Arctic permafrost is currently undergoing rapid changes. While regions like Alaska, the Russian Arctic or Svalbard have several long-term monitoring sites, the knowledge on permafrost distribution, thickness and change in general, and on rockglacier dynamics in particular, is very limited for Greenland.
Finally, in summer 2021, we travelled to Disko Island, Greenland and successfully installed several fixed differential GPS’ to derive ground surface movements on two different rockglaciers. On the selected sites, we also installed temperature loggers to measure Ground Surface Temperatures (GST) and derive local permafrost conditions. In addition, we conducted extensive site visits for geomorphological mapping and repeated the photogrammetric survey of the rockglaciers using a UAV (unmanned aerial vehicle). With this, we compiled the first data for our project on rockglacier dynamics.
Our fieldwork was challenged by complex logistics, the transport of heavy material (not by helicopter, but by container ship and by foot), the short-term drop out of important colleagues, the short-term familiarisation with unknown methods, as well as by everyday things such as shopping, cooking and washing up. In a team of three, we successfully managed all this very well by continuous communication, social get-togethers, regular card-game tournaments and individual freedom… important components of successful fieldwork that should not be underestimated.
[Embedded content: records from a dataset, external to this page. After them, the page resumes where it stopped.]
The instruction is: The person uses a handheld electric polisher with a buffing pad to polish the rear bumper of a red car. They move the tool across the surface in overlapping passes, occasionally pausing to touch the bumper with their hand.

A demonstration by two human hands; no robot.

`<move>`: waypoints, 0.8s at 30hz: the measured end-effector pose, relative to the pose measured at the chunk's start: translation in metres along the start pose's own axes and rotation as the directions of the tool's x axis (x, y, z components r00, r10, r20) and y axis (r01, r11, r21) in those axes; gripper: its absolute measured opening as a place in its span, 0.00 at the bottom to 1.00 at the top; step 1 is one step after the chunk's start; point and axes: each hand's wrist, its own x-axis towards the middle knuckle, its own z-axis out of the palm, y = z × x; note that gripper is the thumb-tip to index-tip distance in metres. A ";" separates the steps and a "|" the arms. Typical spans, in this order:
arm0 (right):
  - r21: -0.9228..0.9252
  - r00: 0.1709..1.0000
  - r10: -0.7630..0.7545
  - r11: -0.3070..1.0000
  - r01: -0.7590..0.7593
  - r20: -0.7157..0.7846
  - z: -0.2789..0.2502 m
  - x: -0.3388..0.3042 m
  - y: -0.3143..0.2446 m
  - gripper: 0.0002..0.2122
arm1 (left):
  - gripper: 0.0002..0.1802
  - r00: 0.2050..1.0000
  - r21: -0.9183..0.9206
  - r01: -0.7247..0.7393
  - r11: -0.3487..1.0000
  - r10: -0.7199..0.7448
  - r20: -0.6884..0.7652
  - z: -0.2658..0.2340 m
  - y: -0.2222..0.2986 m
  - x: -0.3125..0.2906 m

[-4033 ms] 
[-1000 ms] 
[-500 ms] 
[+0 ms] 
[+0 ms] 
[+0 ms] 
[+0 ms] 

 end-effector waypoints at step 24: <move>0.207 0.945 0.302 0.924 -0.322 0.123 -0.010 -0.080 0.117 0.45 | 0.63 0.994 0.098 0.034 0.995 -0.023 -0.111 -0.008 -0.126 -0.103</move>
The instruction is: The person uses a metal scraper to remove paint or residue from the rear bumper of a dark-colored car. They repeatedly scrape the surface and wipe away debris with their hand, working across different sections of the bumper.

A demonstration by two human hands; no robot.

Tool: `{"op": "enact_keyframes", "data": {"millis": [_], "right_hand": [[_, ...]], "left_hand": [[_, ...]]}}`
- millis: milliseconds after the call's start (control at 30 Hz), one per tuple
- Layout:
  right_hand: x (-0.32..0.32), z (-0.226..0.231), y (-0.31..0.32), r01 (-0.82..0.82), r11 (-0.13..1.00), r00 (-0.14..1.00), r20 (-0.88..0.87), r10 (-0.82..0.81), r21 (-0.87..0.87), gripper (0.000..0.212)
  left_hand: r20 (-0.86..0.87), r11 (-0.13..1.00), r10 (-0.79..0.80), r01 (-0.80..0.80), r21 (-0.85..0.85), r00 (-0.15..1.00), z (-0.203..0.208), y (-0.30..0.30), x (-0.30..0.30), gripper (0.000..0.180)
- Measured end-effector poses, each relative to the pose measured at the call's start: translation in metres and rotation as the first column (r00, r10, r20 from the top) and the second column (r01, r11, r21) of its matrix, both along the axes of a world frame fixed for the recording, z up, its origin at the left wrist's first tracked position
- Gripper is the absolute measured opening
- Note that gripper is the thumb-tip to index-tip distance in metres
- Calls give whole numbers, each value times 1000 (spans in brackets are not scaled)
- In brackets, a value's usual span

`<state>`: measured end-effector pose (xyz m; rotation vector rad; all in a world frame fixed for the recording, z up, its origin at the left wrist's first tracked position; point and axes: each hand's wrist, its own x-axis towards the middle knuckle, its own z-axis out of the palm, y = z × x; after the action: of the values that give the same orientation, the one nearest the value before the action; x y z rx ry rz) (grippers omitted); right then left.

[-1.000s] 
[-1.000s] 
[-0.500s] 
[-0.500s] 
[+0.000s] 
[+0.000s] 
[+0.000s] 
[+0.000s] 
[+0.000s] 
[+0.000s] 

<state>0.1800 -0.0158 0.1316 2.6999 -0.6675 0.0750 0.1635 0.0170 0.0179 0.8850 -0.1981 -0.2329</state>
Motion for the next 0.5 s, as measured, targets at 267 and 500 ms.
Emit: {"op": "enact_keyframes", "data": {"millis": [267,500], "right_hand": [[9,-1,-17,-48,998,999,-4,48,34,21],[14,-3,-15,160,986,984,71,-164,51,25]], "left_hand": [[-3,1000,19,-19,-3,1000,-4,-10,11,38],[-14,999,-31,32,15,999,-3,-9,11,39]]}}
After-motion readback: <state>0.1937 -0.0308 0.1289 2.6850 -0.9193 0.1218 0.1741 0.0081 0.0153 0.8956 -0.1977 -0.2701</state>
We all enjoyed the trip very much, including long travels and muscle ache.
Now, we look very much forward returning to Disko Island this summer (2022) and we hope for some interesting data from the GPS devices, prolonged GST series and good weather conditions for another UAV survey. The rockglacier community eagerly awaits these data, as it closes a data gap for the Greenland region. The continuous and high-resolution positioning data will serve as validation data for the InSAR-based analysis of rockglacier kinematics and – together with the temperature data – will allow for a more comprehensive picture of permafrost conditions in western Greenland.
Beside this, the project provides added value to other cryosphere-related projects performed in Greenland. These focus on current glaciation (SNF-funded project working on Jacobshavnbreen) and on palaeoglaciology, such as the SPI-funded project (Polar Access Fund) of our colleague Gerald Raab on the erratic reminiscences of glacial history of Disko Island. With Gerald, we also spent some time together in the field and exchanged information on the cryospheric developments and related landforms.
Isabelle Gärtner-Roer is a senior researcher in the Glaciology and Geomorphodynamics Group, at the University of Zurich. Her field trip took place in 2021 with financial support from an SPI Exploratory Grant.